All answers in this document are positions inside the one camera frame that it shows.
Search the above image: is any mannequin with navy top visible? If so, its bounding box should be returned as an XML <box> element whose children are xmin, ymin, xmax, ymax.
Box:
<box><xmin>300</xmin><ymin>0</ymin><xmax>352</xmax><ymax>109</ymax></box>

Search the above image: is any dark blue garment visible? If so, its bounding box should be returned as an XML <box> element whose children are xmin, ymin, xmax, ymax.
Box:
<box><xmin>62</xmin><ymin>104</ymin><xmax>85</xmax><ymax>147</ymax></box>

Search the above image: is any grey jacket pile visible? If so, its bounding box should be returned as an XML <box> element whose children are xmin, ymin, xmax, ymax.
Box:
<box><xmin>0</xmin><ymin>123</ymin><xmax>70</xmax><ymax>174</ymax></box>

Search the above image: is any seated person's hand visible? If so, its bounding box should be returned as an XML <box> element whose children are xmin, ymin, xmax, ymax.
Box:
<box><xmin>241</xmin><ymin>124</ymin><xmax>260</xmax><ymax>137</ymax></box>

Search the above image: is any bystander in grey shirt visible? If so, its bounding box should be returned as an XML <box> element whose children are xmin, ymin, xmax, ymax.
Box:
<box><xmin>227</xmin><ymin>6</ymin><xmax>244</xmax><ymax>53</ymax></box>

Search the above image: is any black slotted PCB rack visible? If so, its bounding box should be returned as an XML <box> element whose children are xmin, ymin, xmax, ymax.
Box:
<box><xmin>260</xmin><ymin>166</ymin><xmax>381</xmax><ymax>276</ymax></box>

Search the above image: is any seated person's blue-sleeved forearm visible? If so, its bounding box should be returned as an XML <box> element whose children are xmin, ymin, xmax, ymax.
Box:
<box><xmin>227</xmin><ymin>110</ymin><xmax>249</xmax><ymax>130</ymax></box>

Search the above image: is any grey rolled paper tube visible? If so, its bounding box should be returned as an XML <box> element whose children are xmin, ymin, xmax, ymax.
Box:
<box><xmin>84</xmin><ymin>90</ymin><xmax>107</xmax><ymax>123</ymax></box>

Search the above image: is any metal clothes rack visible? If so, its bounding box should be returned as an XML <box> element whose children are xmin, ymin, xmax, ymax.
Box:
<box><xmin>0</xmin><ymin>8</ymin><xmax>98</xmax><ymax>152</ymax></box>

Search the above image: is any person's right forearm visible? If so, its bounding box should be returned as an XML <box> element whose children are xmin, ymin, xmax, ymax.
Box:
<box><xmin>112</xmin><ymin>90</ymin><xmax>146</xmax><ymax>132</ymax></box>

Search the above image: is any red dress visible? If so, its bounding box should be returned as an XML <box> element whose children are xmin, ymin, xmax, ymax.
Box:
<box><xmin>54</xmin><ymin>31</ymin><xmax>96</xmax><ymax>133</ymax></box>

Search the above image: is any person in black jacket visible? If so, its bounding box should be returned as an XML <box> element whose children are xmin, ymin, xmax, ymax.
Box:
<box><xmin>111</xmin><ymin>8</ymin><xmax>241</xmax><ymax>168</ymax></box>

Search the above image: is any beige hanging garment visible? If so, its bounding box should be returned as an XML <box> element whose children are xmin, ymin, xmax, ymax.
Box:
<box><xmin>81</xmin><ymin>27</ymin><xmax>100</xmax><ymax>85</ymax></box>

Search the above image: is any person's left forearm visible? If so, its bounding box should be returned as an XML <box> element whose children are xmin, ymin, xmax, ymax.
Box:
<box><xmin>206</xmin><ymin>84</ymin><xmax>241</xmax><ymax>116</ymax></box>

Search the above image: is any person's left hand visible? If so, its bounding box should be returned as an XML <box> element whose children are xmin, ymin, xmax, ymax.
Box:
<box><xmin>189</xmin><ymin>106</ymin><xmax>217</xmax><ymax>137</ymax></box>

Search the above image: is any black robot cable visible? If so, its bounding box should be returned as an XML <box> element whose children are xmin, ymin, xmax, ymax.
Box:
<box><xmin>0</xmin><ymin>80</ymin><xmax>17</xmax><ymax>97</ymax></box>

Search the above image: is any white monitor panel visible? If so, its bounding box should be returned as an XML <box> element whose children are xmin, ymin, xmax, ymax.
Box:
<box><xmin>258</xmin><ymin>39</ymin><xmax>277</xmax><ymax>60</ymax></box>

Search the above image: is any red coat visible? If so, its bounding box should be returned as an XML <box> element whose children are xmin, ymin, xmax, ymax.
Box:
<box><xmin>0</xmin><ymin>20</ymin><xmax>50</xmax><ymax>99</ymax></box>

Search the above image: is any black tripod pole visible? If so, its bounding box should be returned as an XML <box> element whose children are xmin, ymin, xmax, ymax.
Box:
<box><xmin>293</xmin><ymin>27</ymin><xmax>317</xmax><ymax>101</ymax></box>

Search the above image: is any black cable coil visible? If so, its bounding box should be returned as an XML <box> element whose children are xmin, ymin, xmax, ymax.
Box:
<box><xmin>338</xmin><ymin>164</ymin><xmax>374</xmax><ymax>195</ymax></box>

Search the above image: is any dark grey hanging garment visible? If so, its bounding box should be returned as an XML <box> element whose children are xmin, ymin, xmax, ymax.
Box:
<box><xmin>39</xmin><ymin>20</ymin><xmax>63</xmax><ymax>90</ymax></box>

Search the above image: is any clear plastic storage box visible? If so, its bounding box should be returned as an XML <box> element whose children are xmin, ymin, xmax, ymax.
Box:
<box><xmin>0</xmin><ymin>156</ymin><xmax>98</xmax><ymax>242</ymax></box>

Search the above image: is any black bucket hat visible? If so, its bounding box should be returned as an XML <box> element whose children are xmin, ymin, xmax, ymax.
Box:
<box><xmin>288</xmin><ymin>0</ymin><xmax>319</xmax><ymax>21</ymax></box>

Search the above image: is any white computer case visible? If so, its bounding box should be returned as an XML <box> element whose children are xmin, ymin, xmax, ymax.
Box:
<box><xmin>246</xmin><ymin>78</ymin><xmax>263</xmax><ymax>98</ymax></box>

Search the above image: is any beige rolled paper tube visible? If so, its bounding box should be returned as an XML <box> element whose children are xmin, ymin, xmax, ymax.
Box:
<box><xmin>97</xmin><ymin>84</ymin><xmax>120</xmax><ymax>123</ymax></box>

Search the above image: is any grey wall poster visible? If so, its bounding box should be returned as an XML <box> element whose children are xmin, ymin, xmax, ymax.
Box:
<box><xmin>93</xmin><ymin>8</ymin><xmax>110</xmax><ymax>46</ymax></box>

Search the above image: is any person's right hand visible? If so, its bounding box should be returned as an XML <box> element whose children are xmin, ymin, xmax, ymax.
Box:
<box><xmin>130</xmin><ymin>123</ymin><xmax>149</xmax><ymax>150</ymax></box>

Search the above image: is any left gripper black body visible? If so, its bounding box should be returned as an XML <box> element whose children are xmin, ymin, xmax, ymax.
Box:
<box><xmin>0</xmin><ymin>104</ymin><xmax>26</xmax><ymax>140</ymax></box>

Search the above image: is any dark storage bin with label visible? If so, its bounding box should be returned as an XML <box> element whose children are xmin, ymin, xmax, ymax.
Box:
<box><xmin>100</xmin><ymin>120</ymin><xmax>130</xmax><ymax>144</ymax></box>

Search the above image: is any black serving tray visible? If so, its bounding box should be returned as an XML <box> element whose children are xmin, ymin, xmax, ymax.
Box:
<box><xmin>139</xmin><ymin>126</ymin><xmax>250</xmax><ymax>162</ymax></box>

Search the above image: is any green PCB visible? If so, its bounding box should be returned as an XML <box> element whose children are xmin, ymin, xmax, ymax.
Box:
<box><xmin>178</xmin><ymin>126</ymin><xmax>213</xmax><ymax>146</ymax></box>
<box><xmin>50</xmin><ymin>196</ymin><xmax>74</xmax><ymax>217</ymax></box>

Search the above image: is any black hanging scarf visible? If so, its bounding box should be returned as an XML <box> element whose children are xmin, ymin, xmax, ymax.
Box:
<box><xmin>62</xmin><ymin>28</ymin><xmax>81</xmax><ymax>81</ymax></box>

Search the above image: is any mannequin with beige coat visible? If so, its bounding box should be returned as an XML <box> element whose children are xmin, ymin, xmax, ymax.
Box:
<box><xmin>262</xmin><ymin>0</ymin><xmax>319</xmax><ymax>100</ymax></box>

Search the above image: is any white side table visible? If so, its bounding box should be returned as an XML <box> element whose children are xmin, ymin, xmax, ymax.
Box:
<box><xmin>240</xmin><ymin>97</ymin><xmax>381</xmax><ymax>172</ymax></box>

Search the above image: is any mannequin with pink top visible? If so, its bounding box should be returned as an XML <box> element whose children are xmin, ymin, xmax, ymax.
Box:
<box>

• _WHAT IS EXPECTED_
Which lines of the data include the string "hanging"? Copy each of them.

• _WRITTEN RESPONSE_
Search the above image: is any beige hanging garment visible? If so, its bounding box should be returned as an XML <box> element whose children are xmin, ymin, xmax, ymax.
Search the above image: is any dark grey hanging garment visible? If so, its bounding box should be returned as an XML <box> element whose children are xmin, ymin, xmax, ymax.
Search the above image: is any black hanging scarf visible? If so, its bounding box should be returned as an XML <box> element whose children are xmin, ymin, xmax, ymax.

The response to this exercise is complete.